Se encorvó en la silla, con cara de enfado.
– ¿Has descubierto qué quería?
– Lo que ha dicho. Estaba buscando nombres.
– Esa puta estaba mintiendo.
Joe y yo salimos de la casa sintiéndonos como perros. Al llegar a los coches, le dije:
– Cuando estábamos registrando su habitación encontramos unas cartas dentro de una caja, debajo de la cama. En algunas te mencionaban. He tenido que leerlas.
Pike lo asimiló.
– Siento que no salieran bien las cosas entre Karen y tú. Parecía una buena chica.

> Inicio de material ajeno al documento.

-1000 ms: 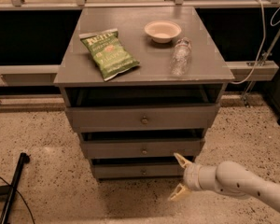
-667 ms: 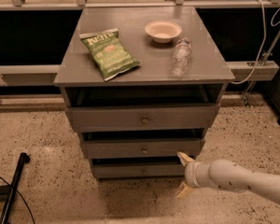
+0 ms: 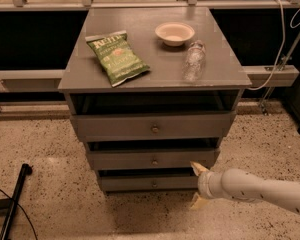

Pike levantó la vista hacia los olmos. Las hojas, inmóviles, formaban un dosel de un verde claro, como si fueran parte de un cuadro.
– ¿Qué decían las cartas?
Le conté algo.
– ¿Y ya está? -preguntó, como si supiera lo que ponía y quisiera que se lo dijera. Le conté que en una decía que estaba enamorado de otra.
– ¿Decía de quién?
– No. Y no es asunto mío.
* * *
Día familiar de los agentes del distrito de Rampart. Junio, catorce años antes
El coche que le seguía era un Caprice marrón, cuatro vehículos por detrás entre el escaso tráfico del domingo por la mañana. Dentro iban dos hombres blancos con corte de pelo militar y gafas de sol, claramente del Grupo de Asuntos Internos. Cómo les gustaría ser de la CÍA.
Eran bastante buenos, pero Pike era mejor. Los detectó cuando iba a recoger a Karen.